BACKGROUND: The article was planned to make the first evaluation in terms of acute subdural hemorrhages, thinking that it can help in appropriate pathologies by tomography interpretation with the artificial intelligence (AI) method, at least in a way to quickly warn the responsible doctor. METHODS: A two-level AI-based hybrid method was developed. The proposed model uses the mask-region convolutional neural network (Mask R-CNN) technique, which is a deep learning model, in the hemorrhagic region’s mask generation stage, and a problem-specific, optimized support vector machines (SVM) technique which is a machine learning model in the binary classification stage.

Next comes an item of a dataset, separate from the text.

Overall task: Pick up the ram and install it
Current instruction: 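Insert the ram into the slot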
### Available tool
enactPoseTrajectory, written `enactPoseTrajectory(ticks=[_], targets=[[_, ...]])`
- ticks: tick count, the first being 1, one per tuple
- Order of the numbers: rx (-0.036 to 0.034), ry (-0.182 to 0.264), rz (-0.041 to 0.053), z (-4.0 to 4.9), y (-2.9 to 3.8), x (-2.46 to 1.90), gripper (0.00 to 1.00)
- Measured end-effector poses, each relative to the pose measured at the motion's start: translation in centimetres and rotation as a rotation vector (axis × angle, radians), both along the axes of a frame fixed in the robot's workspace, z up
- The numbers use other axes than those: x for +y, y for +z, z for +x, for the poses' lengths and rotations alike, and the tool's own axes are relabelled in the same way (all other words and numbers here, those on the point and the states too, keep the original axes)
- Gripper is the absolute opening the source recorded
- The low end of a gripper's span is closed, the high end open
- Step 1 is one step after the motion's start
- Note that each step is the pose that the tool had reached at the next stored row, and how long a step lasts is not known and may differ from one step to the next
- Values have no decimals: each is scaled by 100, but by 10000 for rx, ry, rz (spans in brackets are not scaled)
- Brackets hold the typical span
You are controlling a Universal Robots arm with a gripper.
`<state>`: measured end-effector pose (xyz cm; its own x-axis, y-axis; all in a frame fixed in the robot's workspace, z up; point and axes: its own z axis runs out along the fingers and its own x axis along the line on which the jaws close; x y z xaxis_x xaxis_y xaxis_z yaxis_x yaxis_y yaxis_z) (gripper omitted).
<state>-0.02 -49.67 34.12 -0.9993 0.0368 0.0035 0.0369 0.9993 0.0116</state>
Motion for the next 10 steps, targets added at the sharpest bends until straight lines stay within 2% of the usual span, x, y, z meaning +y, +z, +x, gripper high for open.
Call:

Furthermore, the bee colony algorithm was used for the optimization of SVM algorithms’ parameters. RESULTS: In the first stage, the mean average precision (mAP) value was obtained as 0.754 when the intercept over union (IOU) value was taken as 0.5 with the Mask R-CNN architecture used. At the same time, when a 5-fold cross-validation was applied, the mAP value was obtained 0.736. With the hyperparameter optimization for both Mask R-CNN and the SVM algorithm, the accuracy of the two-level classification process was obtained as 96.36%. Furthermore, final false-negative rate and false-positive rate values were obtained as 6.20%, and 2.57%, respectively. CONCLUSION: With the proposed model, both the detection of hemorrhage and the presentation of the suspicious area to the physician were performed more successfully on two dimensional (2D) images with low cost and high accuracy compared to similar studies and today’s interpretations with telemedicine techniques.